Le attenuanti di un rivoltoso

L’Amaca di Michele Serra di martedì 12 ottobre 2021

A differenza dell’assalto a Capitol Hill, l’assalto romano (e romanesco) alla CGIL è stato meno telegenico. Nessuno sciamano con elmo cornuto dominava l’antropologia fascista classica, maschi rapati tra i trenta e i sessanta entusiasti di bullizzare il mondo. È un tipo umano arcaico e a suo modo un evergreen, che ha avuto tempo e modo di ricostruirsi con tutta calma, indisturbato, spesso anche omaggiato con biglietti gratis da presidenti conigli, soprattutto nelle curve degli stadi, che da almeno due decenni sono la palestra del nuovo fascismo italiano, nonché del nuovo fascismo europeo.

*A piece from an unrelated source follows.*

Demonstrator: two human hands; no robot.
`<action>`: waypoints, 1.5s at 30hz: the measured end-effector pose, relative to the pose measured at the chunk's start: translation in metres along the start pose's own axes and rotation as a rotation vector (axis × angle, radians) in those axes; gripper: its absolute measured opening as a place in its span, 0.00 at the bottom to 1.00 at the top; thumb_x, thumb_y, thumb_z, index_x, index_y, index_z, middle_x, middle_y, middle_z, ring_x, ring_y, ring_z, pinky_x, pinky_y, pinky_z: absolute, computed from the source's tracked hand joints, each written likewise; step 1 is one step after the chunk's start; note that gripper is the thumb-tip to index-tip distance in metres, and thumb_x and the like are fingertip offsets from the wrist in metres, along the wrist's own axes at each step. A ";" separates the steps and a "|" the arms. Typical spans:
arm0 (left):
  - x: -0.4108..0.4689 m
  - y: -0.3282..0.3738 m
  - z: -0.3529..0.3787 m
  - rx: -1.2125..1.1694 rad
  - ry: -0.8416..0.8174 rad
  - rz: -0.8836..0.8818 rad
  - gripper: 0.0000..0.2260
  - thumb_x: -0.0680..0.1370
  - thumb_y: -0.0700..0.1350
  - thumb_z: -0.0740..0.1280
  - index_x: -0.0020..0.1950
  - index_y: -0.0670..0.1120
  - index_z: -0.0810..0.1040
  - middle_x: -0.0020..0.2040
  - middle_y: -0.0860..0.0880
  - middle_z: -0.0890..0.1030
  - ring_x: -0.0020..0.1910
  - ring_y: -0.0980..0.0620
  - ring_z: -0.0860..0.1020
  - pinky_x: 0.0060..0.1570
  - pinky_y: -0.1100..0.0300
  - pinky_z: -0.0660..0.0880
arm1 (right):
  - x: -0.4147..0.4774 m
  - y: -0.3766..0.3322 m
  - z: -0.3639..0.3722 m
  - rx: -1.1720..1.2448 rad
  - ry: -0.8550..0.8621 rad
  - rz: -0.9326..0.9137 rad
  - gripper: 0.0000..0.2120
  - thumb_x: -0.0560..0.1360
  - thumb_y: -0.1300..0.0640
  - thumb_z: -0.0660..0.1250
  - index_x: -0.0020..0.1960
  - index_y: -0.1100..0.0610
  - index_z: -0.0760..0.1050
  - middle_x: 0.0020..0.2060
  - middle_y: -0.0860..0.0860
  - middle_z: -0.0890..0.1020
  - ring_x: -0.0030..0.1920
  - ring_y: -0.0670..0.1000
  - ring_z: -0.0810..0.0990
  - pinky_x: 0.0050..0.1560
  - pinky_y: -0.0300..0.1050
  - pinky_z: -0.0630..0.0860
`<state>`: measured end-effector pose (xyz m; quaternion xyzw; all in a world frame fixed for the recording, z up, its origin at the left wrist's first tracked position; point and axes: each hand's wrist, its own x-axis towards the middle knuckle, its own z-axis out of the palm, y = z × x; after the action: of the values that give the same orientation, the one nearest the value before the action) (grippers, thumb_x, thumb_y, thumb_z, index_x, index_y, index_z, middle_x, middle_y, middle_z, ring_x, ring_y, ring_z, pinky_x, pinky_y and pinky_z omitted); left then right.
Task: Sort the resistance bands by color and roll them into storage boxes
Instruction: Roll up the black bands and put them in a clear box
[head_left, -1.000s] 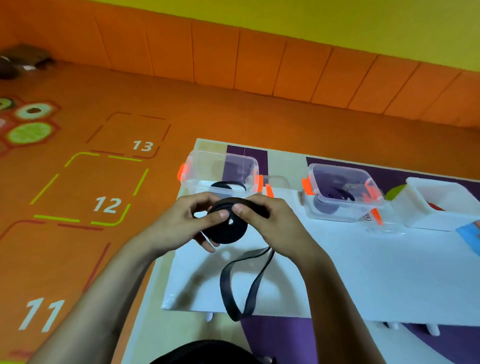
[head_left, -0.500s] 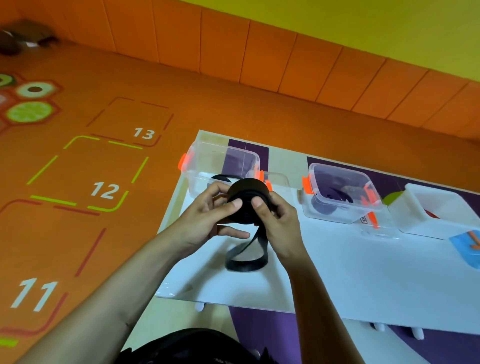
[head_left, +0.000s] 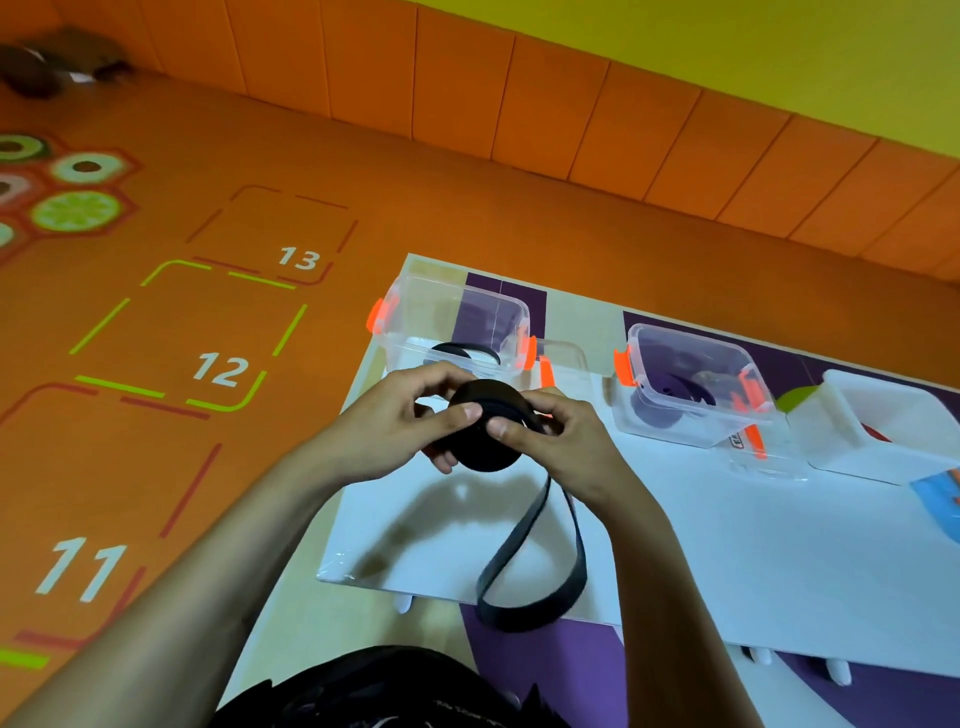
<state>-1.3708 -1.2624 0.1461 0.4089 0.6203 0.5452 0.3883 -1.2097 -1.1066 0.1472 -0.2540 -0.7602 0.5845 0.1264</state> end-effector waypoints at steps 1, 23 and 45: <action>0.000 0.000 0.001 -0.012 0.025 0.008 0.15 0.79 0.49 0.69 0.62 0.44 0.77 0.49 0.48 0.80 0.35 0.36 0.84 0.39 0.48 0.82 | -0.001 0.001 0.000 0.040 -0.010 0.004 0.11 0.72 0.50 0.78 0.53 0.50 0.85 0.48 0.52 0.82 0.40 0.45 0.80 0.44 0.36 0.75; -0.009 0.012 -0.016 0.328 -0.084 -0.106 0.11 0.78 0.49 0.73 0.60 0.54 0.79 0.54 0.48 0.80 0.36 0.43 0.85 0.41 0.41 0.83 | -0.005 0.004 0.013 -0.089 -0.096 -0.052 0.08 0.76 0.53 0.75 0.55 0.51 0.83 0.52 0.50 0.76 0.49 0.38 0.77 0.53 0.29 0.70; -0.001 0.004 0.022 -0.674 0.171 -0.130 0.14 0.77 0.39 0.67 0.61 0.44 0.71 0.62 0.35 0.80 0.50 0.29 0.84 0.43 0.48 0.84 | -0.003 0.005 0.017 0.193 0.078 -0.055 0.08 0.81 0.51 0.68 0.58 0.53 0.78 0.39 0.48 0.77 0.34 0.51 0.74 0.39 0.42 0.72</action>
<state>-1.3499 -1.2557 0.1479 0.1702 0.4604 0.7257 0.4821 -1.2138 -1.1212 0.1382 -0.2421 -0.7016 0.6409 0.1960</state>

A portare un poco di verve in quella folla fondamentalmente triste ci ha pensato il capo di “IoApro”, signor Passaro, che ha documentato e messo in Rete il reato del quale è stato tra gli attori. Non ripeteremo, qui, osservazioni già fatte a proposito della irresistibile tentazione di sparare nei social immagini che testimoniano spietatamente contro di noi, e non solo in senso giudiziario.

Non solo i ragazzini, anche persone apparentemente adulte, come il signor Passaro, cadono vittime del proprio smartphone.

A Milano si dice, quasi amichevolmente, “bel pirla”, e si è detto tutto.

Piuttosto, colpisce apprendere dai giornali che il signor Passaro, quando non assalta sindacati, è un “brand manager di food franchising”. Insomma, vende roba da mangiare.

Se davvero si vuole indagare sulla frustrazione sociale come motore principale dei moti di piazza in corso, consiglio questa riflessione: quanta frustrazione sociale ci vuole per trasformare un lavoro onesto e normale, ristoratore, in “brand manager di food franchising”?

Se fossi l’avvocato di Passaro, lo metterei tra le attenuanti. “Al mio cliente era stato fatto credere di essere un brand manager. Di qui la ribellione”.